**Exercise prompt**
Would you output each record exactly as it stands?

* * *

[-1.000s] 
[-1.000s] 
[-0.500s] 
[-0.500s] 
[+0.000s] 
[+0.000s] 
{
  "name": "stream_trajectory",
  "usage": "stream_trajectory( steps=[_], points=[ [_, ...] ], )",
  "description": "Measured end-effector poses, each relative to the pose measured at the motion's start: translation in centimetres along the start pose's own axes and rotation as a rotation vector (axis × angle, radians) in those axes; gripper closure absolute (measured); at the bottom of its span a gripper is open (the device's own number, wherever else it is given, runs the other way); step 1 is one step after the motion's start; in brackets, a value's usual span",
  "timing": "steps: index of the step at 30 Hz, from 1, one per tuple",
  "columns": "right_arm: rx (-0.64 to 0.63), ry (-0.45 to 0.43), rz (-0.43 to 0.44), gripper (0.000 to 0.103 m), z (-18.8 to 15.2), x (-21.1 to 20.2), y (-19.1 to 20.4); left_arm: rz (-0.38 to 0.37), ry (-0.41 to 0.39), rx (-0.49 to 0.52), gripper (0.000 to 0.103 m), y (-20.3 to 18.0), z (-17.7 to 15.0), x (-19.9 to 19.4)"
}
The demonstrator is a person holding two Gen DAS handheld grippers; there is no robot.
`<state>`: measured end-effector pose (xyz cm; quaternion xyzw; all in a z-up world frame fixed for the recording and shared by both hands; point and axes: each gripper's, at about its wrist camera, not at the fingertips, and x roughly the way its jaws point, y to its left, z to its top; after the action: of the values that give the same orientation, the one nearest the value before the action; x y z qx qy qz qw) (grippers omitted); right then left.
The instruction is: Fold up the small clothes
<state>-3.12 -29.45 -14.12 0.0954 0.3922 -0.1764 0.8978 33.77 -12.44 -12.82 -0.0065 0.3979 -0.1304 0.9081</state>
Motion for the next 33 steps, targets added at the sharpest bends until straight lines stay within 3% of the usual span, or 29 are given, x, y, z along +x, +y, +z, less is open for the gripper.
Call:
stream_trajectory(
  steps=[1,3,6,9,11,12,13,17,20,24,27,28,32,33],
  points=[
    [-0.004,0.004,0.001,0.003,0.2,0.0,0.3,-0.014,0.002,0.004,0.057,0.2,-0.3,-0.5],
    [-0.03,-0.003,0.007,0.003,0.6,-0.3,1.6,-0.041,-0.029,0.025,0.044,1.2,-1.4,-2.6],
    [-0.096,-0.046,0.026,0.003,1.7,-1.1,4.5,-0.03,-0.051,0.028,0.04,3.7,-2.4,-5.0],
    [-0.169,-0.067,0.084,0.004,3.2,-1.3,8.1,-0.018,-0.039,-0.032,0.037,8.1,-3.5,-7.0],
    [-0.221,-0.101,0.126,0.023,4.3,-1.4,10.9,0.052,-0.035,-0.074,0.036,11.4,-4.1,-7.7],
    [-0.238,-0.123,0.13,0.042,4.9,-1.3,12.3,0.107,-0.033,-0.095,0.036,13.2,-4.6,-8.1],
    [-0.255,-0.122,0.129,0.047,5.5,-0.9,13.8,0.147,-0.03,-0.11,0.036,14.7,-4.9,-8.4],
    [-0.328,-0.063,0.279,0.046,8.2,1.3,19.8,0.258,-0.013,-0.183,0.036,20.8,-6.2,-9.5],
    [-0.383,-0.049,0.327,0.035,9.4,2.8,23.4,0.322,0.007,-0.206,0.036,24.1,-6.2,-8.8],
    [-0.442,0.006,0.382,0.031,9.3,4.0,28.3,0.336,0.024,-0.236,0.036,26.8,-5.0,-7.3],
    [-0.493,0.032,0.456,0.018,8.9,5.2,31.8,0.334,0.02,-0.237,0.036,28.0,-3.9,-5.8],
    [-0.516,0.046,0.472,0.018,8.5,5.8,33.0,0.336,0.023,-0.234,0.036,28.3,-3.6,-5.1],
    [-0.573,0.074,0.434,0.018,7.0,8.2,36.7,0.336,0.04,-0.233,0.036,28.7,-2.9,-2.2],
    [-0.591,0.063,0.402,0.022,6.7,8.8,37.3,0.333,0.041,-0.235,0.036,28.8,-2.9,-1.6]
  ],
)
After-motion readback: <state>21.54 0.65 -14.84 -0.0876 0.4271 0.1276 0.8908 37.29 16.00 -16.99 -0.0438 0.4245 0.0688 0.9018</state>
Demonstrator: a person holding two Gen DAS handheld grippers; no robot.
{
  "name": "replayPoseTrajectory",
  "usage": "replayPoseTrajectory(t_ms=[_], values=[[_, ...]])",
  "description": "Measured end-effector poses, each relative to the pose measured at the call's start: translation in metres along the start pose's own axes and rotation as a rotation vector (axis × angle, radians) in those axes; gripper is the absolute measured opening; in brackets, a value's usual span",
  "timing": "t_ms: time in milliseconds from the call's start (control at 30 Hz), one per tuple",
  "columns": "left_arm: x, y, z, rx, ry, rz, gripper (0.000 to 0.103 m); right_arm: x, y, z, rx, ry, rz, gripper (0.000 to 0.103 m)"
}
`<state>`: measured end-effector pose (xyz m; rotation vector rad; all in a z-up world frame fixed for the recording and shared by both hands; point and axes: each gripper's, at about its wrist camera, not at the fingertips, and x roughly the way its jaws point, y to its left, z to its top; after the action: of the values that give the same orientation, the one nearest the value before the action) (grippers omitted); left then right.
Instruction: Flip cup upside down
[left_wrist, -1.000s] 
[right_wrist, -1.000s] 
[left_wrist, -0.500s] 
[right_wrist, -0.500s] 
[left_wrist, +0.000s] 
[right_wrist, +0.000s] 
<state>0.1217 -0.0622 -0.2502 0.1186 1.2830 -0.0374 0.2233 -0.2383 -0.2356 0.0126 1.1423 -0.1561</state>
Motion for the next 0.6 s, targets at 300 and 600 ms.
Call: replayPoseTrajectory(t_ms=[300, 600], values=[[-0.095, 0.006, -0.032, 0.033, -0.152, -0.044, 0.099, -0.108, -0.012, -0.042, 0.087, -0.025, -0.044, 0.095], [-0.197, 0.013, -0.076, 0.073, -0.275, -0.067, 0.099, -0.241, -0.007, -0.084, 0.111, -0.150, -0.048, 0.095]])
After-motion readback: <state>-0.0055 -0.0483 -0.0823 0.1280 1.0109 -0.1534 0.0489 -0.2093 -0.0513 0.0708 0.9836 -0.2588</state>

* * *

**Task response**
[-1.000s] 
[-1.000s] 
[-0.500s] 
[-0.500s] 
[+0.000s] 
[+0.000s] 
{
  "name": "stream_trajectory",
  "usage": "stream_trajectory( steps=[_], points=[ [_, ...] ], )",
  "description": "Measured end-effector poses, each relative to the pose measured at the motion's start: translation in centimetres along the start pose's own axes and rotation as a rotation vector (axis × angle, radians) in those axes; gripper closure absolute (measured); at the bottom of its span a gripper is open (the device's own number, wherever else it is given, runs the other way); step 1 is one step after the motion's start; in brackets, a value's usual span",
  "timing": "steps: index of the step at 30 Hz, from 1, one per tuple",
  "columns": "right_arm: rx (-0.64 to 0.63), ry (-0.45 to 0.43), rz (-0.43 to 0.44), gripper (0.000 to 0.103 m), z (-18.8 to 15.2), x (-21.1 to 20.2), y (-19.1 to 20.4); left_arm: rz (-0.38 to 0.37), ry (-0.41 to 0.39), rx (-0.49 to 0.52), gripper (0.000 to 0.103 m), y (-20.3 to 18.0), z (-17.7 to 15.0), x (-19.9 to 19.4)"
}
The demonstrator is a person holding two Gen DAS handheld grippers; there is no robot.
`<state>`: measured end-effector pose (xyz cm; quaternion xyzw; all in a z-up world frame fixed for the recording and shared by both hands; point and axes: each gripper's, at about its wrist camera, not at the fingertips, and x roughly the way its jaws point, y to its left, z to its top; after the action: of the values that give the same orientation, the one nearest the value before the action; x y z qx qy qz qw) (grippers omitted); right then left.
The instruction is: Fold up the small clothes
<state>-3.12 -29.45 -14.12 0.0954 0.3922 -0.1764 0.8978 33.77 -12.44 -12.82 -0.0065 0.3979 -0.1304 0.9081</state>
Motion for the next 33 steps, targets added at the sharpest bends until straight lines stay within 3% of the usual span, or 29 are given, x, y, z along +x, +y, +z, less is open for the gripper.
Call:
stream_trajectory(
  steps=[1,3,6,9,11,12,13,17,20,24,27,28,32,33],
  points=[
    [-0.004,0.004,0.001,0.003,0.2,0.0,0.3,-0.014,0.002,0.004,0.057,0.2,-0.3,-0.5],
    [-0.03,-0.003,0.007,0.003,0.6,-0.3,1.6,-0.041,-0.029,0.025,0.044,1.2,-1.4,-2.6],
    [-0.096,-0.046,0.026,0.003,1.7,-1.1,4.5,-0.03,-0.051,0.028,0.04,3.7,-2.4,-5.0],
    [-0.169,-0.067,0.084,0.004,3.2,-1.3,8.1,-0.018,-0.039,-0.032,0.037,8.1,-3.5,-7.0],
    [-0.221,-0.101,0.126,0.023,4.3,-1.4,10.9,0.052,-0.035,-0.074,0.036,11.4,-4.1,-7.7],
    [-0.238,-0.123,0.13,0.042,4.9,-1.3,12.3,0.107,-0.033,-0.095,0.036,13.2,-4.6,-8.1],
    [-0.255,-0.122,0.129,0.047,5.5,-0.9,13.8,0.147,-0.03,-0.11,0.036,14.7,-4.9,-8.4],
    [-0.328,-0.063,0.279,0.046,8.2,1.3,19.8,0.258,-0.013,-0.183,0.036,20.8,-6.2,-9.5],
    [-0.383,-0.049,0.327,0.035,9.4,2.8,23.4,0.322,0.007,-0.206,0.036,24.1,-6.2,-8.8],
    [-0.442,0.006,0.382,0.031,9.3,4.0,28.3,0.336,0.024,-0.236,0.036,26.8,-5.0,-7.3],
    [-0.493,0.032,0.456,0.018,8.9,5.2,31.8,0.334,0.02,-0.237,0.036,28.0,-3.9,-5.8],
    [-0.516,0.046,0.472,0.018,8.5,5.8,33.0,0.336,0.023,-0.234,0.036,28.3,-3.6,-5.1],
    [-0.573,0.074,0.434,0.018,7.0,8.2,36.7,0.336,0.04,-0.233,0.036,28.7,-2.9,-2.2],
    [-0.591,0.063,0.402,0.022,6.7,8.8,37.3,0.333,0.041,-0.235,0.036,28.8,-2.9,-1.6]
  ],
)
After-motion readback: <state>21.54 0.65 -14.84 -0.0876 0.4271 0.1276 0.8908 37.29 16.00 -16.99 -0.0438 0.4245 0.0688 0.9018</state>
Demonstrator: a person holding two Gen DAS handheld grippers; no robot.
{
  "name": "replayPoseTrajectory",
  "usage": "replayPoseTrajectory(t_ms=[_], values=[[_, ...]])",
  "description": "Measured end-effector poses, each relative to the pose measured at the call's start: translation in metres along the start pose's own axes and rotation as a rotation vector (axis × angle, radians) in those axes; gripper is the absolute measured opening; in brackets, a value's usual span",
  "timing": "t_ms: time in milliseconds from the call's start (control at 30 Hz), one per tuple",
  "columns": "left_arm: x, y, z, rx, ry, rz, gripper (0.000 to 0.103 m); right_arm: x, y, z, rx, ry, rz, gripper (0.000 to 0.103 m)"
}
`<state>`: measured end-effector pose (xyz m; rotation vector rad; all in a z-up world frame fixed for the recording and shared by both hands; point and axes: each gripper's, at about its wrist camera, not at the fingertips, and x roughly the way its jaws point, y to its left, z to its top; after the action: of the values that give the same orientation, the one nearest the value before the action) (grippers omitted); left then right.
Instruction: Flip cup upside down
[left_wrist, -1.000s] 
[right_wrist, -1.000s] 
[left_wrist, -0.500s] 
[right_wrist, -0.500s] 
[left_wrist, +0.000s] 
[right_wrist, +0.000s] 
<state>0.1217 -0.0622 -0.2502 0.1186 1.2830 -0.0374 0.2233 -0.2383 -0.2356 0.0126 1.1423 -0.1561</state>
Motion for the next 0.6 s, targets at 300 and 600 ms.
Call: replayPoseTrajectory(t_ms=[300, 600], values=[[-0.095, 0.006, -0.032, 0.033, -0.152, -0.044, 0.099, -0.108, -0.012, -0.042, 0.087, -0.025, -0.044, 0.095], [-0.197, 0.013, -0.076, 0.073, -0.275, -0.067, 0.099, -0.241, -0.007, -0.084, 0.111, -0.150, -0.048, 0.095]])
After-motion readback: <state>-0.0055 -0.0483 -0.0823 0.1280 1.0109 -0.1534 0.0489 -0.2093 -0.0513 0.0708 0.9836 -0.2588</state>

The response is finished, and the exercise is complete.